• [WORK TO COMPLETE]: All that should come back is the lines of the data below from the one containing "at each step" to the one containing "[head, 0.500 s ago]", inclusive, exactly as they stand.

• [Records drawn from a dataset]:
----------------

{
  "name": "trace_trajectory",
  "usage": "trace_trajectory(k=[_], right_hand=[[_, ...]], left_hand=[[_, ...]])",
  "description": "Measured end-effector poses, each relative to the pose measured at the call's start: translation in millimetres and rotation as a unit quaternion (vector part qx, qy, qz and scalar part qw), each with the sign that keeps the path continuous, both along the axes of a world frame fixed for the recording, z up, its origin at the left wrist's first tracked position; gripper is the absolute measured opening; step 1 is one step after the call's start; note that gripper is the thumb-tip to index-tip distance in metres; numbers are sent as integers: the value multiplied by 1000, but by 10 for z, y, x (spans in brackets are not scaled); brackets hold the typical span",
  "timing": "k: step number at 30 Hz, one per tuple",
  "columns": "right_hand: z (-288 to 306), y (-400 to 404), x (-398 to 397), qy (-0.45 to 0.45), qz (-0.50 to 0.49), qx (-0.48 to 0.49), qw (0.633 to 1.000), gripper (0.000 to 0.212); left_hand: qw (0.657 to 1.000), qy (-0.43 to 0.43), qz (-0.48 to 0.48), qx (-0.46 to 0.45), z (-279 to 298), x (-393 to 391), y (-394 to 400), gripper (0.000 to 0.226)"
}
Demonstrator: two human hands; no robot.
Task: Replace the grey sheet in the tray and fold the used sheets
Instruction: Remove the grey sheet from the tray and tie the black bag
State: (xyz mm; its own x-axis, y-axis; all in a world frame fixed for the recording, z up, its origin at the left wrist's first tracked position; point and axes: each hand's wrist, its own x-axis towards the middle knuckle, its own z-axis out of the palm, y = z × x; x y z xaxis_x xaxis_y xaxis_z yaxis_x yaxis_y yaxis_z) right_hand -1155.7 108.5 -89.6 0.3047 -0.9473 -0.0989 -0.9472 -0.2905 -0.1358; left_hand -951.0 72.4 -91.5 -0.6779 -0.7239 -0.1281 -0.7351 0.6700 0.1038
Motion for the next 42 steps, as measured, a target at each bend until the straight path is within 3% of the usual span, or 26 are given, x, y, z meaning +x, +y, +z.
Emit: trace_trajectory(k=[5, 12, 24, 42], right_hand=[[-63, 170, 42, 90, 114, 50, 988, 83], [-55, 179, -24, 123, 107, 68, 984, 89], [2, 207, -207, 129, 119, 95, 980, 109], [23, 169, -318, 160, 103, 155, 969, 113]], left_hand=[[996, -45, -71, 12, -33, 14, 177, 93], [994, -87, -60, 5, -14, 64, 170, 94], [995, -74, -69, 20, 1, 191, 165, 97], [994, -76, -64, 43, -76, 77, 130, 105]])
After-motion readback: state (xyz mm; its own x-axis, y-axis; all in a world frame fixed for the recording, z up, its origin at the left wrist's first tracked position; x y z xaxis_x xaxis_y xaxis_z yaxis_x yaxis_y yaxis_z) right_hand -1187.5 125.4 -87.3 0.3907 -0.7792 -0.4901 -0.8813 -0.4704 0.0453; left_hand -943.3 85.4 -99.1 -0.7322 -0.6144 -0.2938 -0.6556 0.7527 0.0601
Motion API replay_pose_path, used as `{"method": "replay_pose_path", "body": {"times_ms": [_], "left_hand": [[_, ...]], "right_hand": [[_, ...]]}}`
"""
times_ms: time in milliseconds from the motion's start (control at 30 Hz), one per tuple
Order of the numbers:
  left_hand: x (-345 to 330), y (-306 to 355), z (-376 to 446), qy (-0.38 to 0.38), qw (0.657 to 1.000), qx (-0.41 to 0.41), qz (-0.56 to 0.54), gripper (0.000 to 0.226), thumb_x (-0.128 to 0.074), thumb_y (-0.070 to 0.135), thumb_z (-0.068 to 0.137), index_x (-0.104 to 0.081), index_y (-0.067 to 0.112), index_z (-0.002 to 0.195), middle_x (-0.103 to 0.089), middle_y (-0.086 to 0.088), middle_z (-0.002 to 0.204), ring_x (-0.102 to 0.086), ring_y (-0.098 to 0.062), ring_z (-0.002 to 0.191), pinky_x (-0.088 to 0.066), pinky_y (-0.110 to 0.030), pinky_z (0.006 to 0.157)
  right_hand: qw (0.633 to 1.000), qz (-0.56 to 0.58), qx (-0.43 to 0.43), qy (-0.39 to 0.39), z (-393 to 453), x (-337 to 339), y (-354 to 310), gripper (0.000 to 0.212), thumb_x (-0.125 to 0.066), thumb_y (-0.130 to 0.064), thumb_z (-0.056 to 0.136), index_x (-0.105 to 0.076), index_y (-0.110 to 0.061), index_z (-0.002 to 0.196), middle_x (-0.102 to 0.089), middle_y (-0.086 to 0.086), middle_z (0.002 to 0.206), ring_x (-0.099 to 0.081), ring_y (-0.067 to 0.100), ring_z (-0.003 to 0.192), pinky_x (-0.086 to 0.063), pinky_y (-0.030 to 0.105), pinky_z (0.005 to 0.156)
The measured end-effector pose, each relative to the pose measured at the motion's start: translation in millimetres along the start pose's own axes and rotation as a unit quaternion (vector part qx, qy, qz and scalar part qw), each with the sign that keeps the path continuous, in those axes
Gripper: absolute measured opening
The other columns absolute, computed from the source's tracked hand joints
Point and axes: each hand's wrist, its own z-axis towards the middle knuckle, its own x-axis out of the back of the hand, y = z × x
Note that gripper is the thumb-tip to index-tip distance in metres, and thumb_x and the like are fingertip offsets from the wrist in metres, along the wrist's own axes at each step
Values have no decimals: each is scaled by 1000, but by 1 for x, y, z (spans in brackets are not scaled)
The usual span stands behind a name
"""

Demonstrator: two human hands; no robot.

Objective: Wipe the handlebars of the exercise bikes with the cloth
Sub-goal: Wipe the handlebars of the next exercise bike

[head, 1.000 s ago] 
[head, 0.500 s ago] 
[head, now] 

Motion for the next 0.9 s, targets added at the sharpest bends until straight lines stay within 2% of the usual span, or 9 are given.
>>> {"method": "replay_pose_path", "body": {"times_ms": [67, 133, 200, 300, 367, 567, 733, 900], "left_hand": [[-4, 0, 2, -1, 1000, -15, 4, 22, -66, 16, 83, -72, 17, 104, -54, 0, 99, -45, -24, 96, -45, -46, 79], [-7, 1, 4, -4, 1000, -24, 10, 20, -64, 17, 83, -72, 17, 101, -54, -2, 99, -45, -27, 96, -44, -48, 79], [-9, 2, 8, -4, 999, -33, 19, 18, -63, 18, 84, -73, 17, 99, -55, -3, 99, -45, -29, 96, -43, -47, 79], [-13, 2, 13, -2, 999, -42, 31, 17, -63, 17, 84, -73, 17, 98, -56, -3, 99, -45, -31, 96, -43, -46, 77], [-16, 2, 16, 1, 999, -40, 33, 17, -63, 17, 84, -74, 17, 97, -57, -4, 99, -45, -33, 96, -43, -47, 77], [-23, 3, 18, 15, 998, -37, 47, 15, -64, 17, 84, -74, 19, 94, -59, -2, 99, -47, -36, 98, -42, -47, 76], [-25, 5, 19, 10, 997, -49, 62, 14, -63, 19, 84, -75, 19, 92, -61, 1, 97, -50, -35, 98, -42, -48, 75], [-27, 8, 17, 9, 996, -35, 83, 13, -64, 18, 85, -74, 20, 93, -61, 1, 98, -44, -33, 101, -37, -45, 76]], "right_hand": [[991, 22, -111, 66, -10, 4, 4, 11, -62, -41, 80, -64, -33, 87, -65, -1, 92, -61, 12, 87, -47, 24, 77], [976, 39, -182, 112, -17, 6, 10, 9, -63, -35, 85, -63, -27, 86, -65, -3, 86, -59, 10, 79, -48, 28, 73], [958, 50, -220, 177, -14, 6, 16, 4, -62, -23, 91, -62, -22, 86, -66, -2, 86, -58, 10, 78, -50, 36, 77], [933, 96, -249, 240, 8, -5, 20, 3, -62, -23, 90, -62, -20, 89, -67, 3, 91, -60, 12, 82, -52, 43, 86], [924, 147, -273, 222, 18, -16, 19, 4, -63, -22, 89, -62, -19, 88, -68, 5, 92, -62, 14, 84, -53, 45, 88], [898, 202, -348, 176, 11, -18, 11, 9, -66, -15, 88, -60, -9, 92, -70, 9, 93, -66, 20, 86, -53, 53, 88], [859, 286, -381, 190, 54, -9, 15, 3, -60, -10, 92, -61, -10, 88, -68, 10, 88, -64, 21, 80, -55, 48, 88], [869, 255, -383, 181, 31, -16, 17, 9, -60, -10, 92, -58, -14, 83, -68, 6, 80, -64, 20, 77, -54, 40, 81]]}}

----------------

• [SOLUTION FOR THIS PROBLEM]:
Note that gripper is the thumb-tip to index-tip distance in metres, and thumb_x and the like are fingertip offsets from the wrist in metres, along the wrist's own axes at each step
Values have no decimals: each is scaled by 1000, but by 1 for x, y, z (spans in brackets are not scaled)
The usual span stands behind a name
"""

Demonstrator: two human hands; no robot.

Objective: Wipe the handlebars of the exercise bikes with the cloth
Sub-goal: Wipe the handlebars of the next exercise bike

[head, 1.000 s ago] 
[head, 0.500 s ago] 

Now the answer is complete.